In practice, it often happens that the results of the examination do not satisfy the participants in the process. In this case, the legislation provides for the possibility of re-examination.
Repeated forensic examination is an important way of forming the evidence base in any process.
By rechecking the ambiguous conclusions of the expert by repeated forensic examination, it is possible to achieve significant changes in the expert opinion confirming or refuting other evidence presented by the parties.
Statistics show that the largest number of repeated examinations falls on the conclusions of forensic medical examinations (of living persons), forensic medical examinations (of a corpse), forensic economic, examinations of the circumstances of an accident and a vehicle, forensic construction, complex forensic psychological and psychiatric examinations.
How to achieve the appointment of a re-examination and how to figure out whether a re-examination is needed in the case?
A re-examination is appointed if there are doubts about the initial conclusion, there are contradictions in the conclusions of several experts. This type of examination allows you to adjust the evidence base using special knowledge, which in some processes can play a decisive role.
However, it should be understood that according to the provisions of procedural legislation, expert opinions (both primary and repeated) do not have a pre-established force for the court and are subject to evaluation along with other evidence.
The procedure and grounds for re-examination are regulated by the Civil Procedure Code of the Republic of Kazakhstan (Article 90), the Criminal Procedure Code of the Republic of Kazakhstan (Article 287), the Code of the Republic of Kazakhstan “On Administrative Offenses” (Article 772), the Law of the Republic of Kazakhstan “On Forensic Expert Activity” (Article 42), the Order of the Minister of Justice of the Republic of Kazakhstan dated April 27, 2017 No. 484 “On approval of the Rules for the organization and production of forensic examinations and research in forensic examination bodies” (paragraph 8).
To appoint a re-examination, the initiative of a judge, an investigator is necessary.

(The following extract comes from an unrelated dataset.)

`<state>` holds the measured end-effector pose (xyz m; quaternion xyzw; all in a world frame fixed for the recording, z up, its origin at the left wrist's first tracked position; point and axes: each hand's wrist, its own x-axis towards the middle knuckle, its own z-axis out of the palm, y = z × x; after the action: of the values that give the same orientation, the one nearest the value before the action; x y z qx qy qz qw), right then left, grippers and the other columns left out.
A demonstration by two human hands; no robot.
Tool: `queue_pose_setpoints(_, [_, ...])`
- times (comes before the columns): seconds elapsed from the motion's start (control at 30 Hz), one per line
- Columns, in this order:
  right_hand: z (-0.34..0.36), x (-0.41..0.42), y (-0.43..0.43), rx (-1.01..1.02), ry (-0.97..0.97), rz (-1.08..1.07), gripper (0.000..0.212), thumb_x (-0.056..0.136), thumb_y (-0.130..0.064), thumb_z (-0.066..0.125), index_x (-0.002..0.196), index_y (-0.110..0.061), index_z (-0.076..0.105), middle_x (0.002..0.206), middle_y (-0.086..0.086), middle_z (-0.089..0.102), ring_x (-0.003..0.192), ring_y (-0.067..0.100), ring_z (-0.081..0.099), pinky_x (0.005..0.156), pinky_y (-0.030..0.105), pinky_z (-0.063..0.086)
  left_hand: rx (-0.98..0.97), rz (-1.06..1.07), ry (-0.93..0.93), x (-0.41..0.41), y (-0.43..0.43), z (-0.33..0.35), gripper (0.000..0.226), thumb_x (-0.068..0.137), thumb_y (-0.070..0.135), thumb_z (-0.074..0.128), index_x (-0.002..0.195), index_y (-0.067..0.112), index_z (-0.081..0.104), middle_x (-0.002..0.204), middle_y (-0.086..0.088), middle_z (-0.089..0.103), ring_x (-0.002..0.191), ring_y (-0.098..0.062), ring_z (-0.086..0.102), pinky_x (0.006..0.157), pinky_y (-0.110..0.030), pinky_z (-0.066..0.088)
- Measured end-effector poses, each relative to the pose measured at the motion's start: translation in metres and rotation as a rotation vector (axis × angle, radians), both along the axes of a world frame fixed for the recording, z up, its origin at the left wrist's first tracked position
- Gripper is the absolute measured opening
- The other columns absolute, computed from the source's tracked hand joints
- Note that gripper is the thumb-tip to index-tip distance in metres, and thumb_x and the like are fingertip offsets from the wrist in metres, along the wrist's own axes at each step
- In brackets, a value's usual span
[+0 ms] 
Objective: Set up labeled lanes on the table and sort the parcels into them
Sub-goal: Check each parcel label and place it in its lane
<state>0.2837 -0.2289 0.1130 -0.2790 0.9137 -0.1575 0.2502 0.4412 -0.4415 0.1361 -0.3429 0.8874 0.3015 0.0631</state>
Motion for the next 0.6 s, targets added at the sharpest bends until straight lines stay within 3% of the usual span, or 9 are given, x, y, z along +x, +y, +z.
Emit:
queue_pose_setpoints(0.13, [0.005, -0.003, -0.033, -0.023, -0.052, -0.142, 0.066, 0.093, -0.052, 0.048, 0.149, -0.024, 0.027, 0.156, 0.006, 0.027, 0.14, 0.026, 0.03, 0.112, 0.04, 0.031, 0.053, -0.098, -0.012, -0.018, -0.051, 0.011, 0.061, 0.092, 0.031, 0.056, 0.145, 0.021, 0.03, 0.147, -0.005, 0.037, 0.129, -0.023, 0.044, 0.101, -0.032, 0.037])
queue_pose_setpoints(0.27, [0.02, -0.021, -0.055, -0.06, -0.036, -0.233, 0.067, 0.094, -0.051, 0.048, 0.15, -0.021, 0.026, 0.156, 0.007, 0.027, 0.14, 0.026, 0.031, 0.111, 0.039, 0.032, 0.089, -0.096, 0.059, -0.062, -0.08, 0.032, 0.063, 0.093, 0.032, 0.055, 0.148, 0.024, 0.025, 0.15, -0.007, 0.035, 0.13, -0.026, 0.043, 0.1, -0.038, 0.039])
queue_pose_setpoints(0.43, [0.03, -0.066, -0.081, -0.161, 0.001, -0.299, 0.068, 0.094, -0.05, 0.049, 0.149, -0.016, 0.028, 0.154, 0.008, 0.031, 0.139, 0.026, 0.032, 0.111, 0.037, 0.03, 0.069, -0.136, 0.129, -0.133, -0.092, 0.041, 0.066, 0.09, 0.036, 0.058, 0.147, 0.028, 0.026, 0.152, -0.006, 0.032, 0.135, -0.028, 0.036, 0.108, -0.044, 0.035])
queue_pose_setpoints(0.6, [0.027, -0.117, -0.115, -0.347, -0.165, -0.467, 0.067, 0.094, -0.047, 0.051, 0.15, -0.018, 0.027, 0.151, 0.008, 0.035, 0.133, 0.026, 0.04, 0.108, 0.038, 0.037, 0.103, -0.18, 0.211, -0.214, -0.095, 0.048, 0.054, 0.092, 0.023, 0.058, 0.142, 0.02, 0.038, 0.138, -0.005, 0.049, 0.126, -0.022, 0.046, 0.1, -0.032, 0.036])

In addition, persons participating in the case can again ask the court for a special study by submitting an application (petition) for the appointment of a re-examination.

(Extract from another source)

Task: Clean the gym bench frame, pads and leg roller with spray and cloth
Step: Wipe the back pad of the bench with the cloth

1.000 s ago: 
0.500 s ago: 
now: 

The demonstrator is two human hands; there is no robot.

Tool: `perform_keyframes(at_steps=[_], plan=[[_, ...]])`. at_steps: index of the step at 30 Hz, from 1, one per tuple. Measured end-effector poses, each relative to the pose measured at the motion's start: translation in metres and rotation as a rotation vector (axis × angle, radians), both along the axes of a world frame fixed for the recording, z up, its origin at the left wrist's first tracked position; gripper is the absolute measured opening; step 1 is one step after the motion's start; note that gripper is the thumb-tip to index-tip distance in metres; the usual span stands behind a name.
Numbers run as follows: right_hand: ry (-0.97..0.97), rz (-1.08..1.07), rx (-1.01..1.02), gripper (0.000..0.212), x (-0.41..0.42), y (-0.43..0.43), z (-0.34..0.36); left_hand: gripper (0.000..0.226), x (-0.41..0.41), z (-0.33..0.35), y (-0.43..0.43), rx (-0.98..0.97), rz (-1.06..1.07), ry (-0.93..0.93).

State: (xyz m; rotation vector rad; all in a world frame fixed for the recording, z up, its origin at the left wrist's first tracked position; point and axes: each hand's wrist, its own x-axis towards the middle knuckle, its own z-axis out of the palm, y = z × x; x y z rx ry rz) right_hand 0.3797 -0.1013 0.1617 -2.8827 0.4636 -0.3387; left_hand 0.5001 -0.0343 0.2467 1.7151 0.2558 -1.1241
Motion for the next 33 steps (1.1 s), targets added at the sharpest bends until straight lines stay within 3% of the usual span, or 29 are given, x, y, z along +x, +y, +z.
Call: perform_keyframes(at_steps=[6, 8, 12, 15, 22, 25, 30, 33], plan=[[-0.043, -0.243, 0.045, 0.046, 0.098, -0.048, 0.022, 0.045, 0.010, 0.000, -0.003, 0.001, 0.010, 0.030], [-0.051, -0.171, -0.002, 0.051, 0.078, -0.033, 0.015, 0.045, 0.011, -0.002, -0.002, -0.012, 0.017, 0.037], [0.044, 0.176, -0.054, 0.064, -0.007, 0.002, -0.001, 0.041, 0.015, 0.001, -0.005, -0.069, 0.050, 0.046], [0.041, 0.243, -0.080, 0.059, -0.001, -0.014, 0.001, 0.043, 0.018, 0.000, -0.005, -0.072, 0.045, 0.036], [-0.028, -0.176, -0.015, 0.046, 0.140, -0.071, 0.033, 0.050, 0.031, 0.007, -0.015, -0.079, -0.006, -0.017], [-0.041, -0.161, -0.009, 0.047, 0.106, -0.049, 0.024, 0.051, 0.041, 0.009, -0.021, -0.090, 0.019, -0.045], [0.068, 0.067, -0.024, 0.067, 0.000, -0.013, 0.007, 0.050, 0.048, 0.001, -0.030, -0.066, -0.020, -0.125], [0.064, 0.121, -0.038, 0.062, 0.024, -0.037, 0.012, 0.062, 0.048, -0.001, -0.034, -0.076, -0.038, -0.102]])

But in order for the court, the investigator, to appoint a re-examination, the interested party is obliged to substantiate the application (petition) in detail, since disagreement with the expert’s conclusions does not in itself entail the obligation of the court to appoint a re-examination. The court evaluates the expert opinion according to its inner conviction, therefore, the activity of the parties in the argumentation of the appointment of a re-examination is very important.
It should be borne in mind that a re-examination is appointed on previously raised issues. But the court will appoint her to other experts.